-- STUDY MATERIAL follows --
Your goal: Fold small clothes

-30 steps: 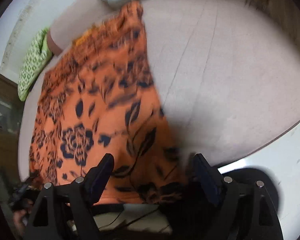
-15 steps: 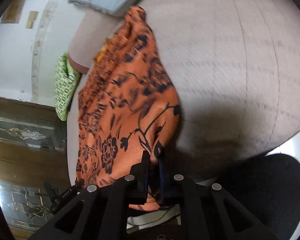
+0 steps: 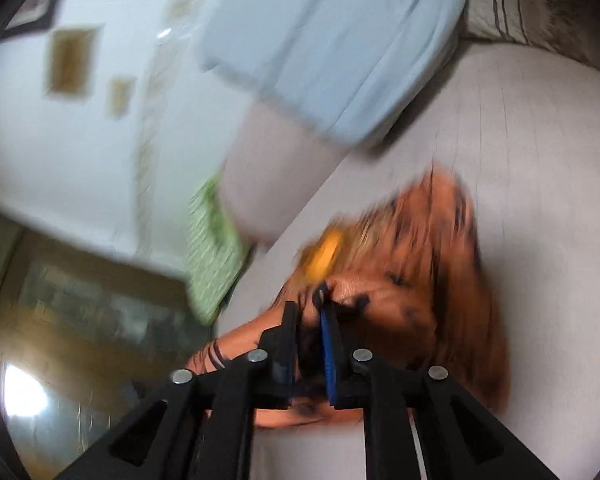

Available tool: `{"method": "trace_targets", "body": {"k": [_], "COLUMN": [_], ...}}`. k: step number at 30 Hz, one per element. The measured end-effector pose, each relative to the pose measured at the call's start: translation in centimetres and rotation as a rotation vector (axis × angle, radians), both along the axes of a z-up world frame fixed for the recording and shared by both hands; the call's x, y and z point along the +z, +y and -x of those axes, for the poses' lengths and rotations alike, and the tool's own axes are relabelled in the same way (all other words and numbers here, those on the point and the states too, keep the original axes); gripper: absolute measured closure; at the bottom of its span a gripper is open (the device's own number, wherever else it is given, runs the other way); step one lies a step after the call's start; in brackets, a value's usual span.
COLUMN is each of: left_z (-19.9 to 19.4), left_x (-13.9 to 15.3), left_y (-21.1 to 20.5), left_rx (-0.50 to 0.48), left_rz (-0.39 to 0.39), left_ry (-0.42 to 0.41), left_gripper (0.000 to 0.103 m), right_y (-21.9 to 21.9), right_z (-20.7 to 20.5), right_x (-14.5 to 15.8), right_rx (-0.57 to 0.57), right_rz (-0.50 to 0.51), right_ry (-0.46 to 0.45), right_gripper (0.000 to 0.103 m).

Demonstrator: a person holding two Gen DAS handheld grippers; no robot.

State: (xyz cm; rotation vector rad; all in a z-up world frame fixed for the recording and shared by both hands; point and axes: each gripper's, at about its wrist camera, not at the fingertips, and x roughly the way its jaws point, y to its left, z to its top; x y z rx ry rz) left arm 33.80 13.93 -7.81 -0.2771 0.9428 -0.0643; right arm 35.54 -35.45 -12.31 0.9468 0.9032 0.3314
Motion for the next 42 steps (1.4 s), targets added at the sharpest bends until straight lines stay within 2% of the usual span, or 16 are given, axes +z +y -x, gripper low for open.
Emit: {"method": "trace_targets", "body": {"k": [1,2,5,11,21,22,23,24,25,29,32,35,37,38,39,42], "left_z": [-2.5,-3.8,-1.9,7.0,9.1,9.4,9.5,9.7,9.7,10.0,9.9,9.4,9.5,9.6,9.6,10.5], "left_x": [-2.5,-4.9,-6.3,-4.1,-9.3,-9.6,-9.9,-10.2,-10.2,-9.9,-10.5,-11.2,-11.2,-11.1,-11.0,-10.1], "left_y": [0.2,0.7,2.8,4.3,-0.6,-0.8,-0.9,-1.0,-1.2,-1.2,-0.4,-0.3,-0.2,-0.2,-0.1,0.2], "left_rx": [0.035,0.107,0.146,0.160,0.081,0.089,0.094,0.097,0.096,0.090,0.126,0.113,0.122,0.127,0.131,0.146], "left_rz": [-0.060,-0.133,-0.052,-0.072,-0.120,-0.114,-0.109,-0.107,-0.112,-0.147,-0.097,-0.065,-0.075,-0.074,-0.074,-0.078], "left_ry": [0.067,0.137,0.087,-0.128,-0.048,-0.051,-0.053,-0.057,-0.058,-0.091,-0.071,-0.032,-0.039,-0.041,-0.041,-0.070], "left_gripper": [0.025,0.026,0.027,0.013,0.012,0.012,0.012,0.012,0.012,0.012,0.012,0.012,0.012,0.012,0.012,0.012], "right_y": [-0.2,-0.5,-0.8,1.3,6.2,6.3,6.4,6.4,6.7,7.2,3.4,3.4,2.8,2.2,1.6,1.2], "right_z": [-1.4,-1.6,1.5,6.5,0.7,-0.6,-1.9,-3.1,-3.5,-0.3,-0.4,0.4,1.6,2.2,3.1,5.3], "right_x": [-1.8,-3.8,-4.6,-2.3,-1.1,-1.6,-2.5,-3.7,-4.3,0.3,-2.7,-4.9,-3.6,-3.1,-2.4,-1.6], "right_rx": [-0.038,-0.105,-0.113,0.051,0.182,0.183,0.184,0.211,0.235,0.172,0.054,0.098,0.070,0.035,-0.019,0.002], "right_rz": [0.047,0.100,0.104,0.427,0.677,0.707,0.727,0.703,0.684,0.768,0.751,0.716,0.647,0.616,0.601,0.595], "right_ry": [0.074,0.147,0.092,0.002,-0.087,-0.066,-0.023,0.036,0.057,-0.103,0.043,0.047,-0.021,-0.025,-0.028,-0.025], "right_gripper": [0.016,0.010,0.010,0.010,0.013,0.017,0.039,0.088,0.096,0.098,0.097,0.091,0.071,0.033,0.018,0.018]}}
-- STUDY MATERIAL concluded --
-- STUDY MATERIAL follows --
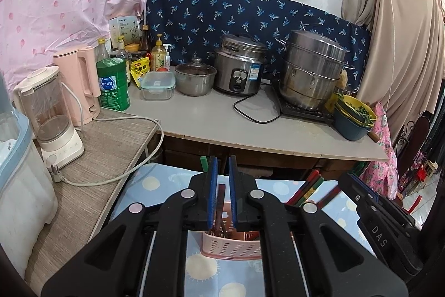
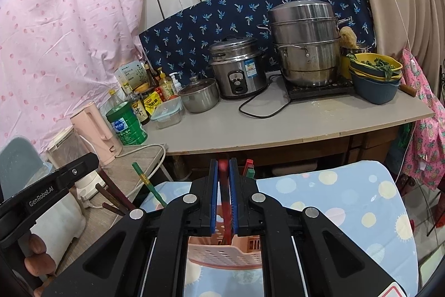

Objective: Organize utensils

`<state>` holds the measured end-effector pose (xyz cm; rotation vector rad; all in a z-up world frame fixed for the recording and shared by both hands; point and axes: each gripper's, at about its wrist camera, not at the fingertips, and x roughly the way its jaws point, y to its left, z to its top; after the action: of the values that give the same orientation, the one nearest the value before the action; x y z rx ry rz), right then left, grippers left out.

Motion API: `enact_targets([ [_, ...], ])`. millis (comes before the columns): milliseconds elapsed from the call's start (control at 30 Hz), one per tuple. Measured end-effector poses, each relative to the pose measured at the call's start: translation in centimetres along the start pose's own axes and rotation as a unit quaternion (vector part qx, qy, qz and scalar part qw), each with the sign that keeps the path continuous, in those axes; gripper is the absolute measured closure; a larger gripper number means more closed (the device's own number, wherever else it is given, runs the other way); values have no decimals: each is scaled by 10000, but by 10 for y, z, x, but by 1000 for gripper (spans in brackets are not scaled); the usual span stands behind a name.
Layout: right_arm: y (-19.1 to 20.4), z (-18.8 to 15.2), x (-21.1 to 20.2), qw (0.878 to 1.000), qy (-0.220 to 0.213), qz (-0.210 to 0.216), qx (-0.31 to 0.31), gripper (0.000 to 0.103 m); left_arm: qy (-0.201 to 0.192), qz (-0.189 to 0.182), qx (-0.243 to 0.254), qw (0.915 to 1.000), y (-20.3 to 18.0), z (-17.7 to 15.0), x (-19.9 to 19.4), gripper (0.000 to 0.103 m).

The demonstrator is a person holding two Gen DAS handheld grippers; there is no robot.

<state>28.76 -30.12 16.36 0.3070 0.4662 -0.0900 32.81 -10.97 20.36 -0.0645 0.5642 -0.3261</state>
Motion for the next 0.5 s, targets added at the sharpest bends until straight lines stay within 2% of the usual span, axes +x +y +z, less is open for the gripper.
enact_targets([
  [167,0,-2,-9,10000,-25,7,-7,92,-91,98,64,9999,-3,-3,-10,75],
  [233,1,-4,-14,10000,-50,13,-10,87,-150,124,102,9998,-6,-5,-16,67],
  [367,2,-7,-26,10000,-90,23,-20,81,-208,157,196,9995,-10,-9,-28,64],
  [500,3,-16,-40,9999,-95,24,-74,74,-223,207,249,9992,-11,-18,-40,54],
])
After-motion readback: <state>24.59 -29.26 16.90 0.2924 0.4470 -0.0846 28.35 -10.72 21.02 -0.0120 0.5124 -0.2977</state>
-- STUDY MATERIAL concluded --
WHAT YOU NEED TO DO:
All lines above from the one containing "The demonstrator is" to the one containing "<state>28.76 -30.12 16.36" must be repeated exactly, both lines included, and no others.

RESPONSE TO THE EXERCISE:
The demonstrator is a person holding two Gen DAS handheld grippers; there is no robot.

<state>28.76 -30.12 16.36 0.3070 0.4662 -0.0900 32.81 -10.97 20.36 -0.0645 0.5642 -0.3261</state>

The output has been completed.